Stripping a people of its identity and history is the prerequisite to control
On Remembrance Day, in a quiet corner of British Columbia, two fronts of the War for the West collided.
On the one side, the Culture War waged by those who would denounce the West’s history as irredeemably wicked, with even the world wars against tyranny and genocide dismissed as “imperialist” (as Young Labour tweeted the same day). On the other, the Covid War and the increasingly bitter division between those who support coercion and those who believe in personal choice.
The collision point was the small city of Cranbrook’s Wall of Honour, which lists the names of its war dead. The memorial was vandalised Thursday morning, spray painted with the words, “The real heroes are the vaccinated”.
The blob of State grows ever larger
The connection may not be immediately apparent as the opposing camps in these two conflicts are not entirely aligned, with a significant number maintaining a foot in each. Indeed, some speculated that the attack could be a “false flag” operation, carried out by opponents of coerced vaccination in order to incriminate its proponents. But, in my experience, there is a high correlation between those who would defend the West’s heritage and those who would defend its freedoms.
Those who straddle the divides — honouring those who gave us freedom, while simultaneously aiding and abetting its dismantling — now find themselves in an incongruous and increasingly untenable position. The government has been ruling with emergency powers for eighteen months and recently extended them yet again without so much as a vote. Meanwhile the blob of State grows ever larger, with a tax burden not seen since Attlee. The government is taking more and doing more than ever. Our ancestors, throughout history, have consistently fought against such governments.
So this attack in fact represents an entirely consistent position, demonstrative of a society that has lost its sense of perspective and direction. It is a society that devalues real achievements by focussing instead on our own grossly overvalued obsessions. History has been demoted to a single-issue subject, the heroes of which can no longer be honoured in case some of their tangential opinions fall foul of this twisted value system.
Today’s narrative needs its heroes
Instead, insignificant words and deeds are today construed as “heroic” based purely on the amount of perceived “virtue”. On this value scale, courage, achievement and sacrifice are now subordinate to self-righteousness, identity and victimhood. This re-baselining has no shortage of advocates, for while only the exceptional could ever realise the former, every over-ambitious mediocrity can easily lay claim to the latter and thus become a modern “hero”.

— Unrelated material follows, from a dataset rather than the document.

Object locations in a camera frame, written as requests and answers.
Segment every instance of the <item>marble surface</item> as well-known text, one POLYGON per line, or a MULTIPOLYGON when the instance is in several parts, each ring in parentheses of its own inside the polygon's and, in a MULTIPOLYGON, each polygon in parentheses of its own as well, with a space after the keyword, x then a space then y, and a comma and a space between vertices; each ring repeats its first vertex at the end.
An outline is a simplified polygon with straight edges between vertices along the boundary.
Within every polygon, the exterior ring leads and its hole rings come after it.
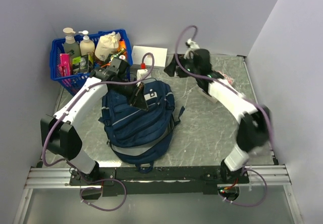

As the past has been reduced to a simplistic tale of oppressors and oppressed, today’s narrative also needs its heroes as well as villains. The first heroes were the NHS, but that became complicated when some dared to exercise personal choice. So enter the new hero, the vaccinated. As any authoritarian regime knows, the only weapon greater than fear is hope. You can use fear to get people to do what you want, but only hope will get them to actively support it. Thus the Soviet propaganda machine elevated people like Pavlik Morozov — the thirteen year old boy who informed on his own father — to national heroes, persuading a whole generation of children to spy on their families, pitting “heroes” against “villains” as defined by their willingness to conform and obey.
Stripping a people of its identity and history — making it forget, or devalue, the efforts that made us in the West so free and prosperous — is the prerequisite to control. No people with a history like ours would support such a system unless they are first convinced that this history is valueless, that the real heroes are not the heroes of old, but themselves. The fight for the word “hero” is at the centre of the fight for the West.